Like a growing number of people I’m still working at 70, and haven’t claimed my state pension. Given that my generation is constantly being blamed for a whole variety of social ills (refusing to sell our homes and downsize, plus daring to work full-time, thus allegedly preventing younger workers from moving up the ladder), I fully expected to be told that my nest egg would be subjected to a new form of tax.
In fact, baby boomers could be due a windfall. In May, the Government will publish their six-yearly review into pensions and is said to be thinking of handing out one-off cash payments for those who continue to work in their seventies and don’t claim their state pensions. The accumulated funds would grow at the rate of 5.8 per cent a year – but I’d like to see them taxed at a special low rate when they are finally claimed.

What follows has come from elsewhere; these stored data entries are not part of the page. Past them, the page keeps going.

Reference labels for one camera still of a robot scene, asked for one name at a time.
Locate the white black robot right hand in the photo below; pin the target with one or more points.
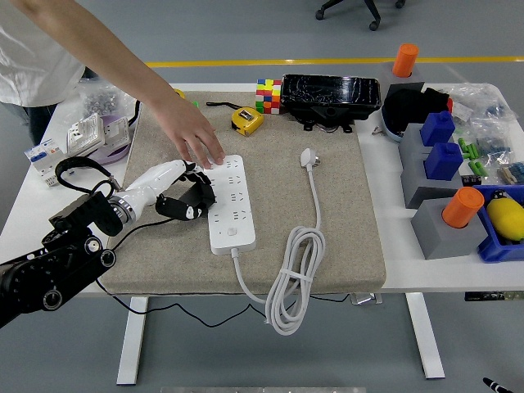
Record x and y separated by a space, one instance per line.
493 385

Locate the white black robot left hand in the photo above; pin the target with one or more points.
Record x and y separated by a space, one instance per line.
155 182

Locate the person's hand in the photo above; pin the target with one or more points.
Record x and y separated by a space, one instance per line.
192 131

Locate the black power adapter plug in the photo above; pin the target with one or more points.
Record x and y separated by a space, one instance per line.
195 196

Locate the white power strip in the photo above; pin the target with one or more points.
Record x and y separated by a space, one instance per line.
235 213

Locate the person's forearm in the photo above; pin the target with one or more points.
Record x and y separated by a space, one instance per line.
102 53

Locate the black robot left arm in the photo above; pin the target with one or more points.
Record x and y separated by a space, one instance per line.
61 266

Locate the small black circuit board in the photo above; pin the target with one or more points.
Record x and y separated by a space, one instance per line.
471 180

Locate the yellow black tape measure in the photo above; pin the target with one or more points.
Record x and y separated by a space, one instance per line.
179 93

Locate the white table leg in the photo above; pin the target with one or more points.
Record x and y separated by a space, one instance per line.
133 340
423 335

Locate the black table control panel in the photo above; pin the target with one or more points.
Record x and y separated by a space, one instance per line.
491 296

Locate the clear bag of screws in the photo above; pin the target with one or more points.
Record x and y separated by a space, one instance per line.
102 102

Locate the grey-brown mat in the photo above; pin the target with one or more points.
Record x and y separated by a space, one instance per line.
278 196

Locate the white circuit breaker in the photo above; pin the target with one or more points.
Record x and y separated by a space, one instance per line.
43 157

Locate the blue storage bin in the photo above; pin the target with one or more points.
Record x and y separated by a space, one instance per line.
491 249

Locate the glossy black plastic housing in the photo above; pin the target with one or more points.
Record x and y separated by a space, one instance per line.
327 94

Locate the grey block holder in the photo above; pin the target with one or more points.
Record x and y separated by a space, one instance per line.
434 237
385 73
409 141
413 176

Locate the person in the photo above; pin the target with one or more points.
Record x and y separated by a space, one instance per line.
28 61

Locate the orange cylinder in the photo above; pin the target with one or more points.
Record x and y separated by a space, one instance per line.
462 206
405 59

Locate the small metal clip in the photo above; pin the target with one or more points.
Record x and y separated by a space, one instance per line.
377 131

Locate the white blue bowl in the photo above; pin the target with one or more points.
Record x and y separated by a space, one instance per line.
391 131

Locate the bag of resistors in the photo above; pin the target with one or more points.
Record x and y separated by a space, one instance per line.
511 174

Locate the black cloth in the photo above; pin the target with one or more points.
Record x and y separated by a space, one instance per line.
405 108

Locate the green plastic peg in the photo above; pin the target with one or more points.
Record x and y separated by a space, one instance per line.
472 152
483 170
475 168
463 145

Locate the black office chair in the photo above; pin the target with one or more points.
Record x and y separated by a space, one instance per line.
370 8

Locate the blue plastic block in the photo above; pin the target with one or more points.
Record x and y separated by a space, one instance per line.
442 161
438 129

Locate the clear bag blue parts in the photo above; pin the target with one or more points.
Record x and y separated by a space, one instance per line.
493 139

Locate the clear bag white parts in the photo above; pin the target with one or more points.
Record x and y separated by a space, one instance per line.
471 100

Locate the white wall switch panel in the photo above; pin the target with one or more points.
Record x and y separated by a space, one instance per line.
118 131

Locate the metal table bracket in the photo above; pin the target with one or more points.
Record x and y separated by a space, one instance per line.
366 299

It’s our money that we have lent back to the state, funds which the Government has had the use of during the years while we’ve worked. In short, working pensioners have freed up millions in unclaimed pensions, enabling the Treasury to balance their books and keep the welfare system afloat.
The Government is more than likely to scrap the triple lock which protects pensions from inflation – perhaps one way of sugaring that bitter pill is to guarantee that unclaimed pensions that have been sitting in the coffers of Department for Work and Pensions for decades can be handed over with no strings attached. I fully expect to be called selfish, but I think state pensions should only ever incur minimal tax regardless of your salary.